January 22, 2018
You’ve got them — poly tanks — on spray rigs, pickups, truck flatbeds, trailers, even parked in or next to the machine shed. The lifespan of these polyethylene plastic tanks depends on, among other things, thickness and quality of the material and how much ultraviolet sunlight they’re exposed to. Warranties expire for a reason. And like your knees, they don’t last forever.
Give poly a fitness test
Now’s the time to evaluate tank condition, urges John Rowehl, Penn State Extension agronomist. Here are three simple ways to test the fitness of a poly tank before next season:
• Look for crazings. Crazing — a patchwork of very fine tank wall cracks — is the first sign of deterioration. Take a water soluble marker and color several 6-by-6-inch areas on the tank wall. Rub the marker off with a rag and look for "crazing," a patchwork of very fine cracks appearing as fine lines. Check for it at the most likely stress points on your tanks.
• "Candle" it.
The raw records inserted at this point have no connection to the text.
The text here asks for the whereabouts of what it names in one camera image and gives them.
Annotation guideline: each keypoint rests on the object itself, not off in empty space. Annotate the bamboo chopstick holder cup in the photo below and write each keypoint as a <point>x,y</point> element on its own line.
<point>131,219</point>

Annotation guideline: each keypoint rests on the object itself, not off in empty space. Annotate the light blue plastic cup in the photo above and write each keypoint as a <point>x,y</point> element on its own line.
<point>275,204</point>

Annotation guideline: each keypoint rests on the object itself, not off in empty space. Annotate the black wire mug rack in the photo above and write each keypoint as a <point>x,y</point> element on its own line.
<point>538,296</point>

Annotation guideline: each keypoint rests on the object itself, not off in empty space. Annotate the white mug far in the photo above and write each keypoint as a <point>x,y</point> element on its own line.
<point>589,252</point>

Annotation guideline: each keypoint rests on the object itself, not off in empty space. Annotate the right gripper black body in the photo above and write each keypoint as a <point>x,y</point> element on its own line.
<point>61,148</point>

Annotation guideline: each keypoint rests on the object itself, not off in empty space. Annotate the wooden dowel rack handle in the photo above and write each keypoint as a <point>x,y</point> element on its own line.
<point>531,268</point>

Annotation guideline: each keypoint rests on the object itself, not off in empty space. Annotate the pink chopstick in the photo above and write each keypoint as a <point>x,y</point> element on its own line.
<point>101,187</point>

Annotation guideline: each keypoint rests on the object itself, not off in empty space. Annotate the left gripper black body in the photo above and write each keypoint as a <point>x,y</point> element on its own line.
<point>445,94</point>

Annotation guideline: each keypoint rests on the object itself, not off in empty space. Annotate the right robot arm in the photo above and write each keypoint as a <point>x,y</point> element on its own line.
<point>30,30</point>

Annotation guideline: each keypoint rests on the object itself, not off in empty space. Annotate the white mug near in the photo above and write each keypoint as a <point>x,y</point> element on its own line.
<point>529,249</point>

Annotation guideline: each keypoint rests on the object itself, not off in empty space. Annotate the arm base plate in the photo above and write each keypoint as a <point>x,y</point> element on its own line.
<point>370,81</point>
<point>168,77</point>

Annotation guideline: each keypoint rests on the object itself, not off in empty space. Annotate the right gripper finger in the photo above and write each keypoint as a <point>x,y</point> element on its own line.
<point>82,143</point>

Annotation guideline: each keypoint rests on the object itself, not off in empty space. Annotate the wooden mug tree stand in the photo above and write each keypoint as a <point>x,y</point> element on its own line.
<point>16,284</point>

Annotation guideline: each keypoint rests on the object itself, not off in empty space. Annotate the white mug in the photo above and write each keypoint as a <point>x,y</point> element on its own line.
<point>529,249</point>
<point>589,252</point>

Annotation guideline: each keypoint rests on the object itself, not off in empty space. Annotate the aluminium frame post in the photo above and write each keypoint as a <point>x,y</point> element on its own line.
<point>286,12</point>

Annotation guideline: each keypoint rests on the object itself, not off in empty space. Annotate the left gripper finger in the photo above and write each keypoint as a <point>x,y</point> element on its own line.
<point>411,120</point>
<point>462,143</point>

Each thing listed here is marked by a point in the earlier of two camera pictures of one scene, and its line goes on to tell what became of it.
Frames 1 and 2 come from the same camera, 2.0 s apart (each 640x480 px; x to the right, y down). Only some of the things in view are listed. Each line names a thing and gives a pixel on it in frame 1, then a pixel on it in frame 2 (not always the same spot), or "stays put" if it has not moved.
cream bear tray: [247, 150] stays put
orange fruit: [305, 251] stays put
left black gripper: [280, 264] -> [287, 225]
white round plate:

Feed a bright light into the tank and look closely from the outside for defects or cracks that show up as different lines or areas of light intensity.
• Do a stress test. Tanks showing signs of UV damage can be further tested (when empty) by taking a baseball bat and "swinging for the fences." Yes, it might break. If it does, then you know that the tank might have failed because the material was too brittle.
A tank in good shape should flex and rebound without breaking. You may have put the tank out of commission, but you’ll save having a tank rupture down the road.
A weakened tank may be safe for water. But you can't afford to lose several thousand dollars of fertilizer or a tank of spray mix — or the far higher cost of a reported environmental spill.
Know your tanks
Vertical storage tanks aren’t designed for transport. They don't have built-in baffles. Tie-down slots molded into the tank tops are designed to secure them on the ground, or for transport when empty. But roping or strapping a storage tank onto a flat bed with too much force can cause tank sides below the tie-down slot to buckle and possibly crack.
Transport tanks are usually built stronger, with baffles to slow liquid movement. They’re secured to a cradle, then to a truck or trailer bed with bands or hoops.
Tank strength is rated in specific gravity. Water at 8.3 pounds per gallon has a specific gravity of 1.0, so a tank with this rating shouldn’t hold heavier materials such as fertilizers.
A fertilizer that weighs 11.7 pounds per gallon would have a specific gravity of 1.4 (11.7/8.3). That means a fertilizer tank needs to be rated at least that high.